There's a saying: "Live every day as though it were you last." It's the inspiration for sentimental movies (most recently, one with Morgan Freeman and Jack Nicholson called "The Bucket List": Aaww...), and, as of a couple years ago, a country music song (can't remember the dude's name, but it had lines that rhymed "sky-diving," and "bullriding," you know, the stereotypical stuff a guy's supposed to do in Texas when he's diagnosed with terminal Stage 4 cancer).
People like drama, and that's a dramatic statement... But to be a bit Buddhist, it is EQUALLY important to say and live the reverse of that statement: that is, "Live your last day as though it were every day." There you go. If you lived every day with the appreciation that it was going to be your last (which, in essence, it is: going back to the Greek saying, you can't enter the same river twice, or even ONCE), then how would your actual last day be any different from any other?
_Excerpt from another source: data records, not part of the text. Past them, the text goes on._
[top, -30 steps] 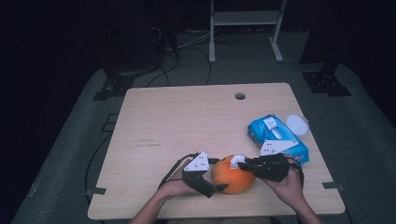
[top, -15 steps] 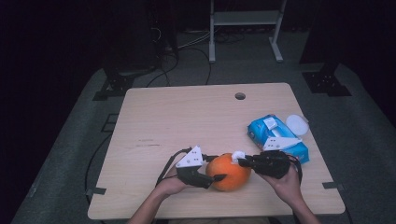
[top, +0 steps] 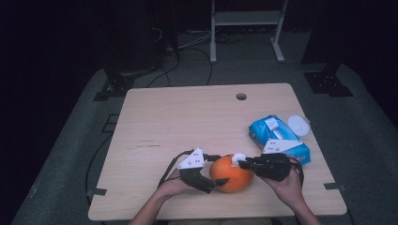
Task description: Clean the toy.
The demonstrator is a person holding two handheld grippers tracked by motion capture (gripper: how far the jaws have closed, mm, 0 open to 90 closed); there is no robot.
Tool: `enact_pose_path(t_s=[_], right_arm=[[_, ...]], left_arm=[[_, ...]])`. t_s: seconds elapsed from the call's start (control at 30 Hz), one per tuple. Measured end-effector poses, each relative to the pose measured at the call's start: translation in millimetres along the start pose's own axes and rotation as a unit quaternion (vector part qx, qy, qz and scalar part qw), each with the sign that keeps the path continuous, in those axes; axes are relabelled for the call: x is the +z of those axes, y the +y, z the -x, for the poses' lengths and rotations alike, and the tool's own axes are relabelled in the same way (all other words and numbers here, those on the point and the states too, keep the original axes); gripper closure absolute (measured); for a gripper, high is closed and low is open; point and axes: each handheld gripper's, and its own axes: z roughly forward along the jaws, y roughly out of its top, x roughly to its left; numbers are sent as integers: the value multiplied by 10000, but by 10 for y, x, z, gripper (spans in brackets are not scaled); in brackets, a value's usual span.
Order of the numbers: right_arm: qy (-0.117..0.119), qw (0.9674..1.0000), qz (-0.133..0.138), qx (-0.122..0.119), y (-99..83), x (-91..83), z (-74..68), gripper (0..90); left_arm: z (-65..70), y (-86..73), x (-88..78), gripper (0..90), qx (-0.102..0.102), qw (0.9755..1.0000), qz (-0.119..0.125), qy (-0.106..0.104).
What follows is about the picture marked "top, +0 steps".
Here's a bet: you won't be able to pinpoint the white metal stand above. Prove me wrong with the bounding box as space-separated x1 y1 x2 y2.
210 0 289 64

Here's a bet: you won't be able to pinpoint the blue wet wipes pack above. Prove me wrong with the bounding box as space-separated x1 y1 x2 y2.
248 114 312 166

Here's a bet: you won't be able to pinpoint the dark equipment cabinet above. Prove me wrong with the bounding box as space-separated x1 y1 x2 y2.
101 0 180 73

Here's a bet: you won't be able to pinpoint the person's left hand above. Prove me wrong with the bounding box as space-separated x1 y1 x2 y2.
156 170 197 200

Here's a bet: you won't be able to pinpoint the person's right hand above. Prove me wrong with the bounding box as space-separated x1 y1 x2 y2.
261 168 305 212

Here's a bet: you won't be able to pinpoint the dark tape strip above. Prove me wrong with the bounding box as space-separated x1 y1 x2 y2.
323 182 347 192
85 187 108 198

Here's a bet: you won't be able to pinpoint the left hand-held gripper black cable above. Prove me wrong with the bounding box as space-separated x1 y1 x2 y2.
158 149 195 189

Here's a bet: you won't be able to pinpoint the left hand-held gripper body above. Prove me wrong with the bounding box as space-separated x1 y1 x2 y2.
176 147 218 194

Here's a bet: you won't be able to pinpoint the white floor cables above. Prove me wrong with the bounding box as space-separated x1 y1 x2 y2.
177 30 214 51

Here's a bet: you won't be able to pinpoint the thin black floor cable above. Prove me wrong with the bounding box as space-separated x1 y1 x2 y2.
84 133 115 201

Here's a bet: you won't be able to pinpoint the orange plush toy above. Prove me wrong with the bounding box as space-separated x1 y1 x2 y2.
208 154 255 194

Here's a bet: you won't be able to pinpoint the white round lid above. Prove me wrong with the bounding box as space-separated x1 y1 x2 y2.
286 114 312 138

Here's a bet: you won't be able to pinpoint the white wet wipe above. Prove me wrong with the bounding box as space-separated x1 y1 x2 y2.
231 152 247 166

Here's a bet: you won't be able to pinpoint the black stand base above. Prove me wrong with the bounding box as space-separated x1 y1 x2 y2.
93 69 136 102
303 62 355 98

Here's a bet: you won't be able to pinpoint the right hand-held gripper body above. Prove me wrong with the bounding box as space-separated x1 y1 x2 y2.
250 139 304 183
Death shouldn't make any difference in how you live, if you live authentically (read Martin Heidegger's Sein Und Zeit for a more convoluted expository on "living authentically").
It is, in fact, an interesting practice to reverse common sayings. Some statements seem to contain some kind of paradox or drama... Reversing them nullifies that drama, and sort of brings an equanimity to the whole issue... Truth, after all, shouldn't be dramatic, shouldn't take sides... It's ultimately empty.